The illusion of validity may be caused in part by confirmation bias and/or the representativeness heuristic, and could in turn cause the overconfidence effect.
Among the factors contributing to the illusion of validity, according to Meinolf Dierkes, Ariane Berthoin Antal, John Child, and Ikujiro Nonaka, are "a person's tendency to register the frequency of events more than their probability"; "the impossibility of gathering information about alternative assumptions if action is based on a hypothesis"; a "disregard of base-rate information"; and "the self-fulfilling prophecy," or "a behavior manifested in individuals or groups because it was expected."[7]

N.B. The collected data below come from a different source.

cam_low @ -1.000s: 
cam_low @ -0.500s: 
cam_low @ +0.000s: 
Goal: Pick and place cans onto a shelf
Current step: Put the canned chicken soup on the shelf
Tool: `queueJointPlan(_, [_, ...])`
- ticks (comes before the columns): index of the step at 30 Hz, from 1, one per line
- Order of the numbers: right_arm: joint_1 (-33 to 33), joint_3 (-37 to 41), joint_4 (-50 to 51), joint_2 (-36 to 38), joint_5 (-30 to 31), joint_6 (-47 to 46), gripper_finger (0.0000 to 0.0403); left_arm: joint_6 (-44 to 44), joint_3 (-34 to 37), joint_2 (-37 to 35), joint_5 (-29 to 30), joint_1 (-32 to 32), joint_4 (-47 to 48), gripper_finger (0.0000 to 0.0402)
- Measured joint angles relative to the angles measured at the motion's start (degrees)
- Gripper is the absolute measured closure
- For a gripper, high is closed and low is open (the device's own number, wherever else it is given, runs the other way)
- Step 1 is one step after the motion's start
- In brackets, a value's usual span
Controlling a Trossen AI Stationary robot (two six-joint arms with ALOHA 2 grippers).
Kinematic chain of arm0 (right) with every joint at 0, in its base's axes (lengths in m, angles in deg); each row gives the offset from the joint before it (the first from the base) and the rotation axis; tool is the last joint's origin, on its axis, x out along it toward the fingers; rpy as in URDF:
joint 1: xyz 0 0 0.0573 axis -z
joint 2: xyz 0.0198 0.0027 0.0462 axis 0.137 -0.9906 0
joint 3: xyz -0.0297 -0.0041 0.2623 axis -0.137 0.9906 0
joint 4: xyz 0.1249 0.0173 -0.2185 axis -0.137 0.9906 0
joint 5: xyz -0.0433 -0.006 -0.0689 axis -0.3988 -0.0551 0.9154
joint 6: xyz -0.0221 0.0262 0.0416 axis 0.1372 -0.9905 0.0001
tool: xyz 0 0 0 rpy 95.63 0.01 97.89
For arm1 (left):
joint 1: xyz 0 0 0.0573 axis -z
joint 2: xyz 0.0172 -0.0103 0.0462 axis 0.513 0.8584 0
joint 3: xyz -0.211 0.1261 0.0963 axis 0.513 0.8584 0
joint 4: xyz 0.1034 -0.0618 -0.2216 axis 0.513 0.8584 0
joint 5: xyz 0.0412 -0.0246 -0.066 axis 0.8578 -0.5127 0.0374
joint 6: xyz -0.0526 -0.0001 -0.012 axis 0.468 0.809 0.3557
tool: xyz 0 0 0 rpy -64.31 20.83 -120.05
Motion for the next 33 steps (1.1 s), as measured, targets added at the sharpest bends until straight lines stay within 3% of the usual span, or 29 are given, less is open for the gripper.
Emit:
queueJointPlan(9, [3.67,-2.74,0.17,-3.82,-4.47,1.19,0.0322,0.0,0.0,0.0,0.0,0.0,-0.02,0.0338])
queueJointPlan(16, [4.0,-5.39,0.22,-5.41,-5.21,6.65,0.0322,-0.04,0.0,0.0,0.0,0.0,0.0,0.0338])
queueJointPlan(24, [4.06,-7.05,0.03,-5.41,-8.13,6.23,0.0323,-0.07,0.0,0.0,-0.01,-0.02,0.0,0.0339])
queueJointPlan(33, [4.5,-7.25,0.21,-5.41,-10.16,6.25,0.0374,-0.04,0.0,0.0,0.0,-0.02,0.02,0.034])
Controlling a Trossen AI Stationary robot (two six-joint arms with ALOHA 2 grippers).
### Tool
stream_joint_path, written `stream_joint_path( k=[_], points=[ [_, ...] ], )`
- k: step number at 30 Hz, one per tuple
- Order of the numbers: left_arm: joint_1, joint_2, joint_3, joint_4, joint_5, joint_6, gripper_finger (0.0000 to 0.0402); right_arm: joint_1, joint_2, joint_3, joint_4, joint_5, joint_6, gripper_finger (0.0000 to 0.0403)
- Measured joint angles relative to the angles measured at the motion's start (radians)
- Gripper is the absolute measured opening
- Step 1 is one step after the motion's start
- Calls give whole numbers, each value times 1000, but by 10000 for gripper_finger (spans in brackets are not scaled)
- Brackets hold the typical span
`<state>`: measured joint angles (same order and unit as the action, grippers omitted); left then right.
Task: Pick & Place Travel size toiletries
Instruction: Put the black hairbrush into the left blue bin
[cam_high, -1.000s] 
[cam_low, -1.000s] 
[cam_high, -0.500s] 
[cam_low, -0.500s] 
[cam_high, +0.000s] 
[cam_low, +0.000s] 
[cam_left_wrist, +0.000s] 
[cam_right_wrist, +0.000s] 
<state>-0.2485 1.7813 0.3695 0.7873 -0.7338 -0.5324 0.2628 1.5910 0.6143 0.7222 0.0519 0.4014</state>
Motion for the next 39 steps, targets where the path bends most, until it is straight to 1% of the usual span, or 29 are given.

If one wishes to try to avoid being traduced by the illusion of validity, according to Kahneman, one should ask two questions: "Is the environment in which the judgment is made sufficiently regular to enable predictions from the available evidence? The answer is yes for diagnosticians, no for stock pickers. Do the professionals have an adequate opportunity to learn the cues and the regularities? The answer here depends on the professionals' experience and on the quality and speed with which they discover their mistakes." While many professionals "easily pass both tests," meaning that their "off-the-cuff judgments" are of value, in general judgments by "assertive and confident people" should be taken with a grain of salt "unless you have independent reason to believe that they know what they are talking about." This can be difficult, however, because "overconfident professionals...act as experts and look like experts," and it can be a "struggle to remind yourself that they may be in the grip of an illusion."[2]
In his article on the false rape case at the University of Virginia, Harlan Loeb outlined an approach to avoiding the illusion of validity in cases which, like that one, involve “a highly emotional and personal issue that has national resonance, high-profile media coverage and an organization already on the defensive with recent issues.” He advised, first: "Always challenge (appropriately, of course) facts and assumptions that many rely on to inform their thinking and decision-making about risk and crisis management." Second: "In situations with palpable unknowns, where the illusion of validity in decision-making is a material threat, push hard to do research, polling and active listening to help identify the levers and pulleys that shape the operating and environmental realities of the present risk." Third: "Determine existing organizational challenges that will prevent leadership from making decisions consistently, effectively, and quickly in the face of uncertainty." Fourth: "Be aware of how current actions could dictate future strategy." Fifth: "Be ready to take on current risk to manage future risk."[4]
Phil Thornton has offered the following advice for avoiding the illusion of validity in the financial sector. First, "remember that just because previous generations were successful following certain approaches, replicating their actions may not necessarily be a good idea." Second, "remember that the consequences of decisions being wrong can be more important than the probability of them being correct."[8]